A harmonia do casal só é quebrada nos detalhes. “Garotinho gosta de banho frio e minha água é fervendo”, diz a primeira-dama, citando apenas um exemplo das divergências. Na praia, as diferenças também aparecem. Enquanto o governador gosta de sol e de ficar na água, Rosinha fica embaixo da barraca. Nada que provoque alguma discussão séria. “São 18 anos de casamento. Já tínhamos muito em comum e fomos nos moldando com o tempo.”
A afinidade vem desde os tempos do teatro, quando os dois se conheceram, em 1979. Garotinho acabara de levar para Campos o teatro do oprimido, depois de fazer um curso com Augusto Boal, no Rio. A dupla chegou a fazer sucesso até em performances dentro dos ônibus da cidade. Numa campanha contra um aumento da passagem, os dois simulavam discussões dentro do ônibus e incitavam os passageiros a se rebelar. “A Rosinha levava bronca da mãe porque passava o dia inteiro no teatro”, conta Maria Helena Gomes da Silva, 42, amiga da primeira-dama.

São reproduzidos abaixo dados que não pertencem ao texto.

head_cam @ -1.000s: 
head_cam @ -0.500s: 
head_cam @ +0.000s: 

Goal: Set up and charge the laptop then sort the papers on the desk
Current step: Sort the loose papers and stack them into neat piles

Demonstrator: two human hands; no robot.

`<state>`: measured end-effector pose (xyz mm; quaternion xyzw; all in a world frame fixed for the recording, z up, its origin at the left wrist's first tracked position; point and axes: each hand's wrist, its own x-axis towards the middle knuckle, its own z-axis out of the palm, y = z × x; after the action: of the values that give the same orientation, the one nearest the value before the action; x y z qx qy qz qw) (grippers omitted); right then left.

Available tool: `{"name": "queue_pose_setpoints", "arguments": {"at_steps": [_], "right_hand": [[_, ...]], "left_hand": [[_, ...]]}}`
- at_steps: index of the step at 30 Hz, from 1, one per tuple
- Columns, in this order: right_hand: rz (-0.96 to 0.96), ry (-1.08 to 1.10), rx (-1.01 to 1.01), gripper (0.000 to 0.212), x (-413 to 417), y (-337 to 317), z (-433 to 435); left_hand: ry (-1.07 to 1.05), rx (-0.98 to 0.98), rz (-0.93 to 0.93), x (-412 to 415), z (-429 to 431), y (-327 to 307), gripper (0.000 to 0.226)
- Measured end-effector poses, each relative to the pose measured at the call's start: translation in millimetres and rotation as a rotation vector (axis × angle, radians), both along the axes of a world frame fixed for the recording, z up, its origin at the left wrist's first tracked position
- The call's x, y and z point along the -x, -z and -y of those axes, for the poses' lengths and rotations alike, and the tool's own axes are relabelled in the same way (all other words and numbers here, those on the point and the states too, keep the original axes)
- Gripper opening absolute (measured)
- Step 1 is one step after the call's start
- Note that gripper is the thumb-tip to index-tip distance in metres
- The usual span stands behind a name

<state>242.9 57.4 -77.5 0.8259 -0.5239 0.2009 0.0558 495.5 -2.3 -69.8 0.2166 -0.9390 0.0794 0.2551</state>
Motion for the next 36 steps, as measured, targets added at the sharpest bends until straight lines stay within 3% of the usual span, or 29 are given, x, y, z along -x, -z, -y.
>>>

Nessa época, Garotinho ainda era Bolinha, o apelido que ele ganhou ao nascer, com cinco quilos. Já o codinome de Rosinha foi criado pelo marido, em uma das inúmeras poesias que ele escreveu para a mulher. Eram tempos difíceis. No início dos anos 80, o atual governador era radialista e despontava na política, mas chegou a ficar desempregado duas vezes. “Sofremos perseguições porque Garotinho era uma liderança nova”, lembra Rosinha. O que sustentou a família na época foram doações da população mais pobre de Campos. “Cheguei a fazer uma panela de arroz 22 vezes num dia, porque as pessoas davam comida mas ficavam pra almoçar.”
A única grande crise atravessada pelo casal aconteceu em 1994, quando o governador virou evangélico, após sofrer um acidente de carro. Rosinha não aceitou a troca do antigo discurso materialista pelas orações. Enquanto a primeira-dama não perdia um baile de sábado no Carinhoso, antiga gafieira de Ipanema, o marido a acompanhava a contragosto. A situação só mudou depois de dois anos, quando a primeira-dama se converteu. A resolução de uma crise que quase impediu a segunda candidatura de Garotinho à Prefeitura de Campos foi o motivo. “Foi a primeira vez que rezei, e deu certo.”
Atualmente, Rosinha freqüenta os cultos toda semana, dá 10% do que ganha na Secretaria para a igreja e tem três bíblias. Mas não deixou a vaidade de lado. Depois da lipoaspiração na barriga em fevereiro, ela aguarda para voltar às aulas de alongamento. Visitas semanais ao salão de beleza e idas esporádicas ao spa também fazem parte de sua rotina. Tudo para continuar mantendo a família em ordem, tocar os projetos da Secretaria e apoiar o marido sempre. Sem perder a pose. “Ela é o braço direito da família inteira”, diz Wilma Barros, tia e madrinha de Rosinha. A primeira-dama aceita ser considerada o braço direito da família, mas que ninguém diga perto dela a velha máxima de que atrás de um grande homem existe sempre uma grande mulher. “Ao lado é melhor”, conclui.